Amilcar Del Chiaro
No último domingo de janeiro uma expressiva parcela da humanidade estará comemorando o Dia Mundial do Hanseniano, e isto nos faz reportar ao longínquo 1954, quando os esforços do jornalista francês, Raoul Follerreau, motivou a ONU – Organização das Nações Unidas, a criar esse dia, para que, como dizia o próprio Raoul, um dia ele não seja mais necessário. Raoul Folerreau morreu sem ver o seu sonho realizado, pois ainda existem alguns milhões de hansenianos no mundo. Ele fez um trabalho itinerante, visitando todos hospitais, asilos ou localidades onde se aglomeravam doentes de Hansen, naquela época chamados de leprosos. Hoje, com a associação de alguns medicamentos a cura é rápida, e já não mais existem as Colônias, onde os doentes eram isolados da sociedade sadia. Eram verdadeiramente prisioneiros, condenados, sem culpa formada, apenas por trazer em seus corpos um bacilo insidioso, capaz de destruir-lhes os tecidos, músculos, e ossos, causando sofrimentos atrozes. Para isto, a medicina recebeu “poderes de polícia” e muitos médicos usaram esses poderes com arbitrariedade.Médicos e pacientes de hoje não conhecem a história terrível vivida pelos pacientes de outrora.

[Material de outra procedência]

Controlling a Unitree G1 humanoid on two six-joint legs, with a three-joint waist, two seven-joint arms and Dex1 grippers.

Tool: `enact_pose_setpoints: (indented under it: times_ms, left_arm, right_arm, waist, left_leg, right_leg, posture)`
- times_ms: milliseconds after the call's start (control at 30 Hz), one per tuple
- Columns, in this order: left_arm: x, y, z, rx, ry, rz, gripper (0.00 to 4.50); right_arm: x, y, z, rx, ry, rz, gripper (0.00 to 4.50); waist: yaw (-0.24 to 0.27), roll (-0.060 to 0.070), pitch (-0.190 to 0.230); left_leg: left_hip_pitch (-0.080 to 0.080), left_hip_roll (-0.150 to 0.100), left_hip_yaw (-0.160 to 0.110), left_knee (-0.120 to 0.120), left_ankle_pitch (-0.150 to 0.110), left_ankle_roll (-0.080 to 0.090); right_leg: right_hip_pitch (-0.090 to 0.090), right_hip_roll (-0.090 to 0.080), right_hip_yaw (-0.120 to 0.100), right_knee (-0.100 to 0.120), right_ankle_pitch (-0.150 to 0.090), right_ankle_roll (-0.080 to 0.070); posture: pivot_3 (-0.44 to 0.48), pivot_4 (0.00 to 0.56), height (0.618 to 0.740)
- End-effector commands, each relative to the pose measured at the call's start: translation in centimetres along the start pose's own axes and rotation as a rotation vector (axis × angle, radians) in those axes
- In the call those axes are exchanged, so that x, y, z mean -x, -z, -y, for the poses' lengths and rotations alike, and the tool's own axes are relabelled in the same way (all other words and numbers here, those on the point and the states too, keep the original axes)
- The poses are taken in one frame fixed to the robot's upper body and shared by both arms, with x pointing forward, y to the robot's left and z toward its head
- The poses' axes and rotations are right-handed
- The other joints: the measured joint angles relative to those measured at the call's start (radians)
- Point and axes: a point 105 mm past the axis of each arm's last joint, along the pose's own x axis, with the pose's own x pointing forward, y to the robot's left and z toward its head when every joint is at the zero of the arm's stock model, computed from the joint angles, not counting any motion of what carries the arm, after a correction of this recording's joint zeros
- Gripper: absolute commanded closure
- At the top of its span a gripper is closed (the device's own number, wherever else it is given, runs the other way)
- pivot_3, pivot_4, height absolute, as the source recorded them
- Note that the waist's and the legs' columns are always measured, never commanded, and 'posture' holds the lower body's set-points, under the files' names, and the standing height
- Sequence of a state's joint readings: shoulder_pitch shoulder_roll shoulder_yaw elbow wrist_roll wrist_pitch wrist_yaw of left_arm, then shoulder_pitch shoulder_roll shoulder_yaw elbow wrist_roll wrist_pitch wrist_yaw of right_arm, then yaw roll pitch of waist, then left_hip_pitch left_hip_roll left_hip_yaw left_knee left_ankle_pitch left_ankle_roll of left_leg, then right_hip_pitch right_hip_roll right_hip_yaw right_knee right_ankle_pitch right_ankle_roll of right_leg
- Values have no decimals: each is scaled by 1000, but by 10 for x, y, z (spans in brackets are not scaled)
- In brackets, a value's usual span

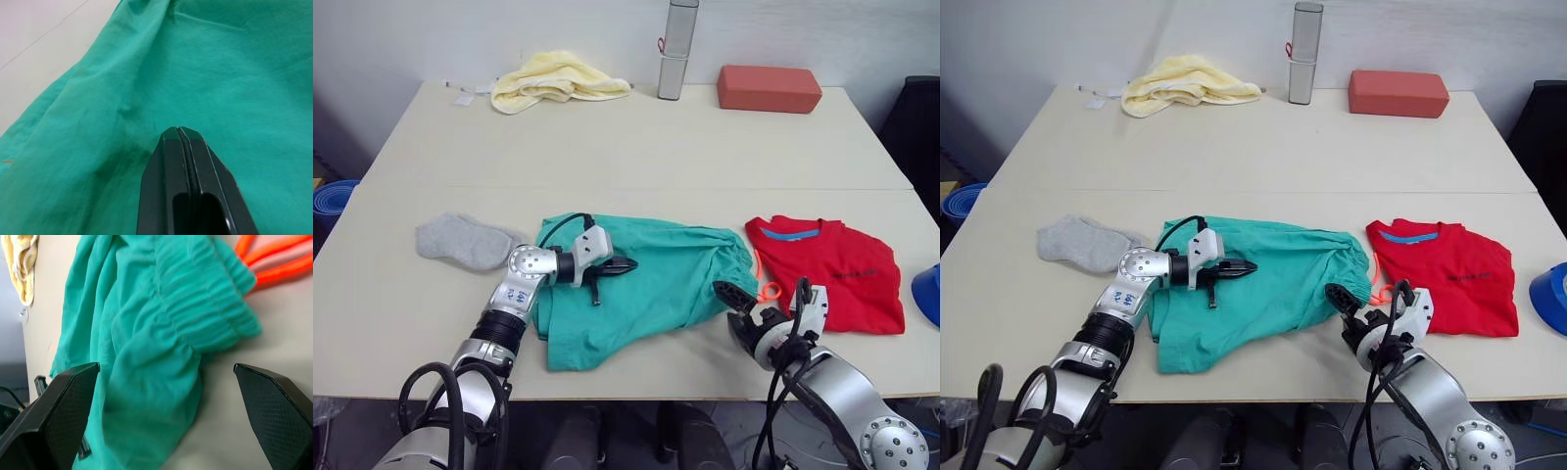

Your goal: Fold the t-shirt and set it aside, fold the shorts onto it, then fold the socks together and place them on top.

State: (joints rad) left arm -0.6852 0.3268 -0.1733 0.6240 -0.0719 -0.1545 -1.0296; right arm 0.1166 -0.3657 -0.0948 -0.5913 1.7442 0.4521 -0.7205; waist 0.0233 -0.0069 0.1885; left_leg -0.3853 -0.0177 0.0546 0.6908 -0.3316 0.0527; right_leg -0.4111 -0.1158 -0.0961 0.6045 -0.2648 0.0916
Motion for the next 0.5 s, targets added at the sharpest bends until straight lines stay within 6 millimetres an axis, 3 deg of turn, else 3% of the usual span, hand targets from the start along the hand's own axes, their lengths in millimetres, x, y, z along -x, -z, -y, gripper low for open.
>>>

O preconceito e a discriminação vem de tempos pré-bíblicos e no Brasil tem mais de 400 anos, porque os colonizadores trouxeram a doença para o Novo Mundo. Contudo, por que estamos falando sobre este assunto num espaço espírita? Porque muitos hansenianos foram e são espíritas, e alguns tiveram grande liderança dentro dos hospitais, constituindo-se em fachos de luz, semeadores de estrelas e verdadeiros discípulos de Allan Kardec. São muitos e não teríamos condições de falar de todos, mas vamos destacar alguns, começando lá do norte do país, onde um jovem chamado Aurelino Gurjão, escreveu um livro, com o título: Expiação, que foi publicado pela Federação Espírita Brasileira.
Na época não havia medicamentos e Aurelino sofreu a ação terrível do bacilo que destruiu seu corpo, iluminando-lhe a alma. Ele morreu sem ver o seu livro publicado, pois o livro foi editado uma semana após a desencarnação do jovem. Ainda do norte do Brasil, mas tendo vivido no Rio de Janeiro, um homem que ultrapassou os noventa anos — Amazonas Hércules — alma intimorata, iluminada, trabalhador incansável, que, como a floresta amazônica enfrenta as queimadas da vida e continua sorrindo a oferecer amor. Ele teve seus membros inferiores e superiores mutilados, sua pele marcada, sua visão deficiente, (10% de visão), como a terra arroteada após a queimada, e ali, a boa semente produz muito mais que cem por uma. No Estado de São Paulo pontificaram o poeta e conferencista Vírgilio Quaglio em Santo Ângelo e o também poeta Jésus Gonçalves, em Pirapitingui, cuja lira chorou sua desdita e sua descrença, enquanto foi ateu, depois cantou a luz do Espiritismo, e também, o amor imortal de um maravilhoso Rabi que nasceu na Judéia para elevar o mundo a um patamar nunca antes alcançado. Num soneto maravilhoso Jésus cantou sua desdita terminando num terceto que é um grito lancinante de quem sofre; Da palhoça passei para os salões ||| Onde nasceram novas ilusões ||| Que foram sucumbir num leprosário. Três versos que nos faz voltar ao passado e ver o exército visigodo de Alarico assediando cidades indefesas – Amílcar Barca e Aníbal destruindo e matando. Átila, apelidado O Flagelo de Deus. Gengis Kahn, Tarmelão – Alexandre – Pizzarro que construíram suas dores pela violência e o desamor. Da mesma forma, os marginais de hoje, que violentam, seqüestram, estupram, aterrorizam, matam, estão espalhando sementes malditas que lhes obrigarão a uma colheita amarga para a redenção. Ou a trabalhos ingentes, em favor da vida e do amor.